[REQUIRED ACTION]
Please copy the data shown below, word for word.

-- -- --

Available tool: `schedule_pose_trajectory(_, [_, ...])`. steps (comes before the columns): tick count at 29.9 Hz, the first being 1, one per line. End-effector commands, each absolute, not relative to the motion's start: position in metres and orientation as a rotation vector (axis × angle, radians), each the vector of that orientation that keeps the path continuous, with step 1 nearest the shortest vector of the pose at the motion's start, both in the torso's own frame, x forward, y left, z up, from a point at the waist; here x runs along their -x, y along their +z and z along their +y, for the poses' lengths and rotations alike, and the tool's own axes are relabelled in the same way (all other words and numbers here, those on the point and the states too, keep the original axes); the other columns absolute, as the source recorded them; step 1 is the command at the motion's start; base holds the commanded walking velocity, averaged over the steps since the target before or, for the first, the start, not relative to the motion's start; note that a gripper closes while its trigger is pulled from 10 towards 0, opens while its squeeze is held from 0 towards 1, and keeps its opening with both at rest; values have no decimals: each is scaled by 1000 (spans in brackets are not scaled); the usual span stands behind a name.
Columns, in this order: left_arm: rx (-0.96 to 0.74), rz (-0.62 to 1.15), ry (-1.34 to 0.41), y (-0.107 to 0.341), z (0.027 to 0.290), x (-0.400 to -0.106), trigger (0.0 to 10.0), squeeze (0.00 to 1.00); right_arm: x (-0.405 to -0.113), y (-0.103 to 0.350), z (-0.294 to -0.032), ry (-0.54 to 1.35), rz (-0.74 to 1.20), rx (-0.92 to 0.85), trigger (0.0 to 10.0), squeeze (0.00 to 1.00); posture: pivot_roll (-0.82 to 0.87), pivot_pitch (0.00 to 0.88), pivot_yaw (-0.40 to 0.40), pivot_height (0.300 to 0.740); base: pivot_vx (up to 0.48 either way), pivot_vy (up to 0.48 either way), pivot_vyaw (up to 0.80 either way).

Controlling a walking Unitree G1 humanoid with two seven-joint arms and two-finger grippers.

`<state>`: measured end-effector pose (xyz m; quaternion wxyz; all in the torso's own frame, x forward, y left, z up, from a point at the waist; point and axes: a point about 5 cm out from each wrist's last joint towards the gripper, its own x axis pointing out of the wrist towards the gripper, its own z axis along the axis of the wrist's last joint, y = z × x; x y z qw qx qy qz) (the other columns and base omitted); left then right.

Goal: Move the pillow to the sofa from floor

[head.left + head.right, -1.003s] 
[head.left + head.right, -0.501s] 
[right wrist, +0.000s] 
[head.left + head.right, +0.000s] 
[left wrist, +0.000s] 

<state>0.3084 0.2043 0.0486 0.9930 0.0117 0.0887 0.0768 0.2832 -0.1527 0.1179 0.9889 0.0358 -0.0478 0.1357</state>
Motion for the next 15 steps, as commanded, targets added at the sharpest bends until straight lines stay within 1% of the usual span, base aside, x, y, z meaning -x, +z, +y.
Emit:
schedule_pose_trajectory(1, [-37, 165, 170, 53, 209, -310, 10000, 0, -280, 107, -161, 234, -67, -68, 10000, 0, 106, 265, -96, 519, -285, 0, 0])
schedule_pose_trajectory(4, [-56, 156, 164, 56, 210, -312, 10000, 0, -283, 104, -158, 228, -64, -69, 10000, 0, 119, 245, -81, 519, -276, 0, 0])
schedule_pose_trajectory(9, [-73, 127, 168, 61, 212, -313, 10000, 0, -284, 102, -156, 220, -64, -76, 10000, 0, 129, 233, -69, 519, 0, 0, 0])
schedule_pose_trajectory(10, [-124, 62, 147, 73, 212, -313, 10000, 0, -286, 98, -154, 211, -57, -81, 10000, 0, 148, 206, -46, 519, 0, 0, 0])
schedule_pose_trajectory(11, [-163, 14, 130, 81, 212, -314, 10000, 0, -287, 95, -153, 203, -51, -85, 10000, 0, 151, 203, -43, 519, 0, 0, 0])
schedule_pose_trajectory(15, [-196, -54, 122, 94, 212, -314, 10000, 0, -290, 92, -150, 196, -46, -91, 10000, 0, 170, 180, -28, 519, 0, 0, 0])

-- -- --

[RESPONSE AREA]
Available tool: `schedule_pose_trajectory(_, [_, ...])`. steps (comes before the columns): tick count at 29.9 Hz, the first being 1, one per line. End-effector commands, each absolute, not relative to the motion's start: position in metres and orientation as a rotation vector (axis × angle, radians), each the vector of that orientation that keeps the path continuous, with step 1 nearest the shortest vector of the pose at the motion's start, both in the torso's own frame, x forward, y left, z up, from a point at the waist; here x runs along their -x, y along their +z and z along their +y, for the poses' lengths and rotations alike, and the tool's own axes are relabelled in the same way (all other words and numbers here, those on the point and the states too, keep the original axes); the other columns absolute, as the source recorded them; step 1 is the command at the motion's start; base holds the commanded walking velocity, averaged over the steps since the target before or, for the first, the start, not relative to the motion's start; note that a gripper closes while its trigger is pulled from 10 towards 0, opens while its squeeze is held from 0 towards 1, and keeps its opening with both at rest; values have no decimals: each is scaled by 1000 (spans in brackets are not scaled); the usual span stands behind a name.
Columns, in this order: left_arm: rx (-0.96 to 0.74), rz (-0.62 to 1.15), ry (-1.34 to 0.41), y (-0.107 to 0.341), z (0.027 to 0.290), x (-0.400 to -0.106), trigger (0.0 to 10.0), squeeze (0.00 to 1.00); right_arm: x (-0.405 to -0.113), y (-0.103 to 0.350), z (-0.294 to -0.032), ry (-0.54 to 1.35), rz (-0.74 to 1.20), rx (-0.92 to 0.85), trigger (0.0 to 10.0), squeeze (0.00 to 1.00); posture: pivot_roll (-0.82 to 0.87), pivot_pitch (0.00 to 0.88), pivot_yaw (-0.40 to 0.40), pivot_height (0.300 to 0.740); base: pivot_vx (up to 0.48 either way), pivot_vy (up to 0.48 either way), pivot_vyaw (up to 0.80 either way).

Controlling a walking Unitree G1 humanoid with two seven-joint arms and two-finger grippers.

`<state>`: measured end-effector pose (xyz m; quaternion wxyz; all in the torso's own frame, x forward, y left, z up, from a point at the waist; point and axes: a point about 5 cm out from each wrist's last joint towards the gripper, its own x axis pointing out of the wrist towards the gripper, its own z axis along the axis of the wrist's last joint, y = z × x; x y z qw qx qy qz) (the other columns and base omitted); left then right.

Goal: Move the pillow to the sofa from floor

[head.left + head.right, -1.003s] 
[head.left + head.right, -0.501s] 
[right wrist, +0.000s] 
[head.left + head.right, +0.000s] 
[left wrist, +0.000s] 

<state>0.3084 0.2043 0.0486 0.9930 0.0117 0.0887 0.0768 0.2832 -0.1527 0.1179 0.9889 0.0358 -0.0478 0.1357</state>
Motion for the next 15 steps, as commanded, targets added at the sharpest bends until straight lines stay within 1% of the usual span, base aside, x, y, z meaning -x, +z, +y.
Emit:
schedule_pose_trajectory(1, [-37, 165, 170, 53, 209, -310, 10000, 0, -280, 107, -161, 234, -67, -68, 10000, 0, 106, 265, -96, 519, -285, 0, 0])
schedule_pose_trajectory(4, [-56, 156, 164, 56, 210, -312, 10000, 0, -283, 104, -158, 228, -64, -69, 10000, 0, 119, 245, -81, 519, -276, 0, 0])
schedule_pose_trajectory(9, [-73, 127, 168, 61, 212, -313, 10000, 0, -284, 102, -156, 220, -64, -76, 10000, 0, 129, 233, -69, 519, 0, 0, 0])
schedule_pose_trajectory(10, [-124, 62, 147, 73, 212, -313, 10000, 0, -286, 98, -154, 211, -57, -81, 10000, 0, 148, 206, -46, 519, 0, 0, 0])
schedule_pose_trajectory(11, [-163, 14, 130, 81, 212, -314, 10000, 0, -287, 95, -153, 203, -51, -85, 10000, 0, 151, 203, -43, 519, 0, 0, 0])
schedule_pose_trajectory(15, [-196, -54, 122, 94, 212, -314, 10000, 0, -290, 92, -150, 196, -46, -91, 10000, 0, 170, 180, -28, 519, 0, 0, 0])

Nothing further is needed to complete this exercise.